As part of its requirements under the Sarbanes-Oxley Act of 2002, the SEC reviews the financial reporting of every public company at least once every three years. If the SEC has questions, the company will receive a SEC Comment Letter.
It’s important to know that SEC comment letters don’t necessarily indicate accounting failures. While most comment letters simply request additional information or clarity to financial statements, there are certain instances where comment letters trigger a red flag. In some cases, the SEC points out vital information that otherwise can get overlooked.
Comment letters shouldn’t raise eyebrows just because they are issued, but certain events that cause comment letters to fall out of the normal parameters can give analysts some insight to financial reporting matters.

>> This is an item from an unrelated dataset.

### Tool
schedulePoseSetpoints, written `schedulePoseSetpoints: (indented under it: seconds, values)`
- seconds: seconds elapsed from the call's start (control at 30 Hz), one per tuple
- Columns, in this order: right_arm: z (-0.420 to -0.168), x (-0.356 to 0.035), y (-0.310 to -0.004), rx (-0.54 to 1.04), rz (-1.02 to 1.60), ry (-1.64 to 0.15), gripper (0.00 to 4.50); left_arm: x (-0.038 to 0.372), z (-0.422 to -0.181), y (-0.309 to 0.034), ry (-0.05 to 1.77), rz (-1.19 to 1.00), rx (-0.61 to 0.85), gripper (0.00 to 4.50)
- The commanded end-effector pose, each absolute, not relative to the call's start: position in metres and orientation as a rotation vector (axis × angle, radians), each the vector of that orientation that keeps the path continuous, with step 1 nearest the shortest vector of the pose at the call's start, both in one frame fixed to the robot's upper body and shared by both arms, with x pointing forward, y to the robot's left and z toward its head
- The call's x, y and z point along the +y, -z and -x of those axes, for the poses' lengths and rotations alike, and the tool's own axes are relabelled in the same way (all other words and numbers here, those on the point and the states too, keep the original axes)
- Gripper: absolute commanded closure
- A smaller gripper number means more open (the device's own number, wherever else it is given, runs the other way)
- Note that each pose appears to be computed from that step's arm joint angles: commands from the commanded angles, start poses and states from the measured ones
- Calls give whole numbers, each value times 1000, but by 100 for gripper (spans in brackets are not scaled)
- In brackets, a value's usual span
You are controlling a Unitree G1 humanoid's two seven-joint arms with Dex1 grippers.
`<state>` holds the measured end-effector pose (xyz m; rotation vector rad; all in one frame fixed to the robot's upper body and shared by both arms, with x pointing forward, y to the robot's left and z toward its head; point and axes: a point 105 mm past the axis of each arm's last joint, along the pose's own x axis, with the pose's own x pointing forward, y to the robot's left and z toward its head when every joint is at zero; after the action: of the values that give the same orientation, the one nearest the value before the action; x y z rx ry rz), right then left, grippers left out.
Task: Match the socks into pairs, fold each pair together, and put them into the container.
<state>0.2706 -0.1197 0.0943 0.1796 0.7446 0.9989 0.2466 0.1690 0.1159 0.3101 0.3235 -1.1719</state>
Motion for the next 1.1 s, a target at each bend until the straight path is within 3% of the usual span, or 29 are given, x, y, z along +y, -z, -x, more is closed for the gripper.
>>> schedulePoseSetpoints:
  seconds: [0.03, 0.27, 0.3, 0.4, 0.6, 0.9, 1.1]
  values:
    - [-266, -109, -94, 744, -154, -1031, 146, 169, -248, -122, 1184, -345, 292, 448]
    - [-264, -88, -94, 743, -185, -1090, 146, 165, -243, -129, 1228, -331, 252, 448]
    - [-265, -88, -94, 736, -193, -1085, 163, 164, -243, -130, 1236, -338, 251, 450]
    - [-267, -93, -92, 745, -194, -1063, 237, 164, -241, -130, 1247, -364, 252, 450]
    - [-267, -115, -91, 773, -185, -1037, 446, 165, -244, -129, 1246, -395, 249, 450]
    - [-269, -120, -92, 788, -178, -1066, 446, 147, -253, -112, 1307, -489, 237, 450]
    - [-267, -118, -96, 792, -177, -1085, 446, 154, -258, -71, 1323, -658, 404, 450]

When we read comment letters, we consider how much time it takes to resolve all the comments. Sometimes, however, the conversation between the SEC and a company can span multiple letters, leading to a lengthy back-and-forth.

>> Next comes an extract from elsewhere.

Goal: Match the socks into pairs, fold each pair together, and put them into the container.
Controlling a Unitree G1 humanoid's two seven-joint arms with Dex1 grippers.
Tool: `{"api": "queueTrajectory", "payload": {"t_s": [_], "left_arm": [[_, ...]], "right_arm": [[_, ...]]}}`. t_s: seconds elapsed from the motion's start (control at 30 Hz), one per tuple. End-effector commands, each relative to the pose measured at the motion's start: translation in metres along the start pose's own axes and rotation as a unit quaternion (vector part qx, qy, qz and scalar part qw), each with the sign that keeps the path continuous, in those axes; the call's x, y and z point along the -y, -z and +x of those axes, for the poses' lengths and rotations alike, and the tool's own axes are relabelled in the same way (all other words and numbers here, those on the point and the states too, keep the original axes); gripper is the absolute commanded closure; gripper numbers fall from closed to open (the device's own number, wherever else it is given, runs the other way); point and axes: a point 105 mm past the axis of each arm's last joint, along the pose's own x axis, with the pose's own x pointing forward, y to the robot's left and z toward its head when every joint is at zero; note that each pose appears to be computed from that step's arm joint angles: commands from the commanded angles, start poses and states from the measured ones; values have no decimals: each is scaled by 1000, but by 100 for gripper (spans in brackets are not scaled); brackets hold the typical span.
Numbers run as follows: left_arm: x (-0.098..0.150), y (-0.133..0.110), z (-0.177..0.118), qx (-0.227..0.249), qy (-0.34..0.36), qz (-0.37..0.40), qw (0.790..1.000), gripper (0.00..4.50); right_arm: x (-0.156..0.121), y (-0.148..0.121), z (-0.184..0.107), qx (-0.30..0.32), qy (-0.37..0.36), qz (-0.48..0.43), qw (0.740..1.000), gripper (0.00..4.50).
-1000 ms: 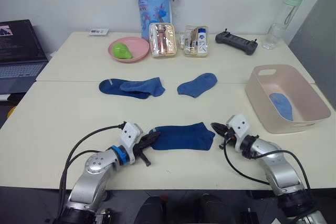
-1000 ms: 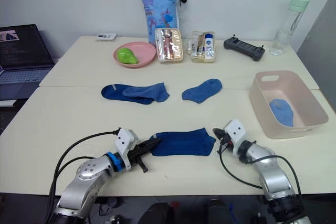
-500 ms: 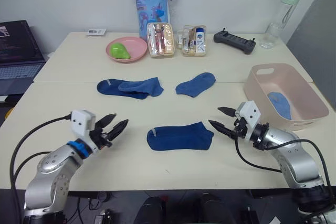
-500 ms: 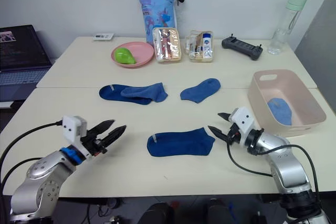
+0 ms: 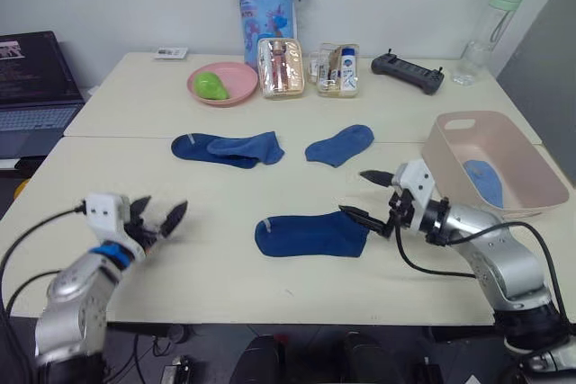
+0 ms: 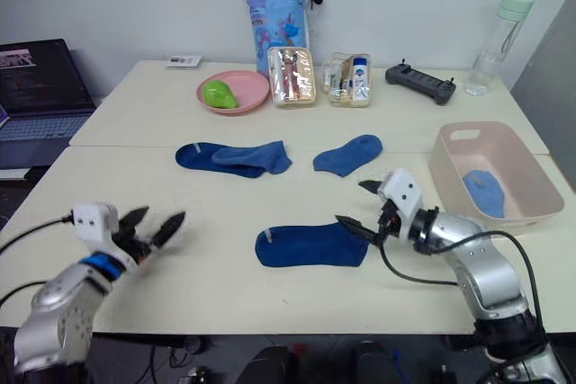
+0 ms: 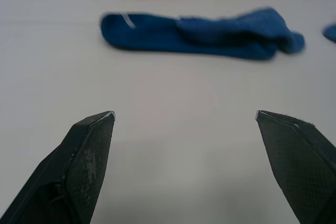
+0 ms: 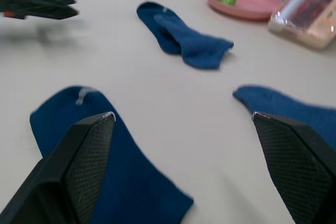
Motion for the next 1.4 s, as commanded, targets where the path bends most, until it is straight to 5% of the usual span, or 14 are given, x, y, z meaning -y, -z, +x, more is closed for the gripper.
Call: {"api": "queueTrajectory", "payload": {"t_s": [0.03, 0.23, 0.57, 0.83, 0.93, 1.33, 1.4], "left_arm": [[-22, -18, 12, 13, -35, 23, 999, 3], [4, -35, 62, 6, 42, 109, 993, 3], [31, -18, 96, -36, 89, 235, 967, 3], [36, -23, 118, -37, 85, 260, 961, 3], [41, -25, 124, -33, 87, 264, 960, 58], [61, -30, 134, -28, 132, 254, 958, 429], [71, -42, 137, -3, 150, 230, 962, 446]], "right_arm": [[-6, -17, 6, 18, -19, -13, 1000, 0], [-6, -22, 14, 22, -20, -22, 999, 0], [-12, -37, 18, 29, -34, -33, 998, 0], [-17, -37, 20, 30, -31, -27, 999, 0], [-16, -37, 20, 28, -28, -28, 999, 0], [-14, -36, 17, 26, -13, -27, 999, 0], [-14, -36, 17, 26, -11, -28, 999, 0]]}}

Audit Analytics looked at more than 2,000 reviews of companies that were traded on one of the major exchanges between 2016 and April 2018 and identified 27 companies that had SEC reviews that included at least ten back-and-forth letters.

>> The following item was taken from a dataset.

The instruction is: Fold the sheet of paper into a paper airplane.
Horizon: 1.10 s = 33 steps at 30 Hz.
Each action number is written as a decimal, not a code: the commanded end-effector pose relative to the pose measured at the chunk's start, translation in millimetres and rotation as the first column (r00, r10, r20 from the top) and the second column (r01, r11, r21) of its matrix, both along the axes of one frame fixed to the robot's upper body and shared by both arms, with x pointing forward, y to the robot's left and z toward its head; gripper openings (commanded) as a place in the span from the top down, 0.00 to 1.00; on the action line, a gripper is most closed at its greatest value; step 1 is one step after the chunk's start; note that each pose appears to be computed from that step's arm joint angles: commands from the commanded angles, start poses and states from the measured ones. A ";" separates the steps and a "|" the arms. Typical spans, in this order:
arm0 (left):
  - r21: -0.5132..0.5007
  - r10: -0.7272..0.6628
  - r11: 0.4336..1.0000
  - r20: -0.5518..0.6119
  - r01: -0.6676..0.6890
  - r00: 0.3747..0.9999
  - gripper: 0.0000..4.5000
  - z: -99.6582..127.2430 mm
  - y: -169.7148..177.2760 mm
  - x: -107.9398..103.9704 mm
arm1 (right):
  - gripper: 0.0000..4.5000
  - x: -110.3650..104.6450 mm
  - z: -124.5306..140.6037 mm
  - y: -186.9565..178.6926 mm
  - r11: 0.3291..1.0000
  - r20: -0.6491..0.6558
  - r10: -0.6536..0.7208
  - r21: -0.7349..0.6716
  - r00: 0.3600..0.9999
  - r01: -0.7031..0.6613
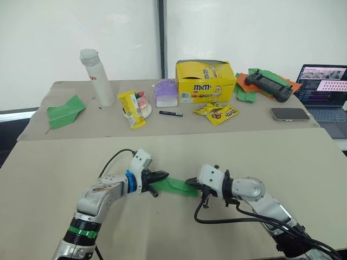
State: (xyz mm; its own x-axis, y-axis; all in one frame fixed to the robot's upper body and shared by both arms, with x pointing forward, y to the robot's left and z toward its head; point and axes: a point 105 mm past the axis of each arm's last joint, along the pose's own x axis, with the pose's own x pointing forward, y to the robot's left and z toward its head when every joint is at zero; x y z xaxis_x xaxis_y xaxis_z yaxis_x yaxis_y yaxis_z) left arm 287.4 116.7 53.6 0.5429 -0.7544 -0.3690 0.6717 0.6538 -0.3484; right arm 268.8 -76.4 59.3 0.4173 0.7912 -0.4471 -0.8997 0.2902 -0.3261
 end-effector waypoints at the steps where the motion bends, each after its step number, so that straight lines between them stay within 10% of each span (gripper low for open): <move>1: 0.072 0.123 0.990 -0.019 -0.122 0.992 1.00 -8.8 32.2 1.7 | 0.99 -1.6 -14.0 -5.1 1.000 -0.071 -0.021 -0.005 0.997 0.021; 12: -0.023 -0.117 0.992 0.241 0.126 0.964 1.00 70.8 36.0 -10.0 | 0.99 21.2 122.4 -3.2 0.897 0.048 0.047 0.437 0.998 -0.063; 21: 0.081 -0.328 0.945 0.202 0.318 0.923 1.00 86.4 45.2 -49.9 | 0.99 -30.7 89.9 24.9 0.944 -0.199 0.309 0.183 0.930 -0.274; 33: 0.141 -0.285 0.954 0.170 0.263 0.943 1.00 77.1 55.0 -61.4 | 0.99 28.6 66.5 17.0 0.993 -0.105 0.038 0.114 0.994 -0.026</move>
State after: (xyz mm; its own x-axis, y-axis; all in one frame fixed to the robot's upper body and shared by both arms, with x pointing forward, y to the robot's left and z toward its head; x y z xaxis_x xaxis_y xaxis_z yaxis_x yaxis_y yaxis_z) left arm 225.9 173.1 119.9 0.3747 -0.8409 -0.3906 0.8618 0.4712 -0.1878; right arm 284.2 -59.9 101.6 0.2820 0.8404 -0.4628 -0.9587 0.2659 -0.1013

The top five companies by the number of letters are below. (To request the complete list of companies, email us at firstname.lastname@example.org)
In many cases, long SEC reviews appear to be correlated with other significant failures including SEC enforcement actions. For example, in 2017, MDC Partners Inc [MDCA] appeared on our radar after the company was charged in an SEC Enforcement action. One of the legal charges was related to using misleading custom metrics – the same metrics that were questioned by the SEC in some of the MDC’s comment letters.
Zynga [ZNGA] had a conversation that spanned eleven letters and 150 days. Some of the comments were centered on presentation of individually tailored non-GAAP metrics, a presentation that is explicitly prohibited by the SEC rules.
A major red flag for comment letters is noted when the SEC asserts that a company partially or completely failed to address the comments. Arguably, a company’s failure to respond should be taken in the context of the overall controls environment of the company. Since 2016, three companies failed to respond to SEC comments, including Axon Enterprise, Inc [AAXN] and Dana Inc [DAN]. In such a case, the SEC will typically issue a separate letter warning that if the comments are not resolved the agency will terminate the review and release the comments to the public.
A slightly more common scenario is the failure to incorporate previously agreed upon disclosure text from SEC review into the subsequent filings. Audit Analytics identified six instances where the SEC noted inconsistencies between the disclosure and previous responses to SEC comments.
In this article, we discussed some technical deviations and red flags that may warrant additional attention. Other types of letters worth a deeper look include comments related to revenue recognition or controls failures, and cases where the SEC issues comments on a yearly basis.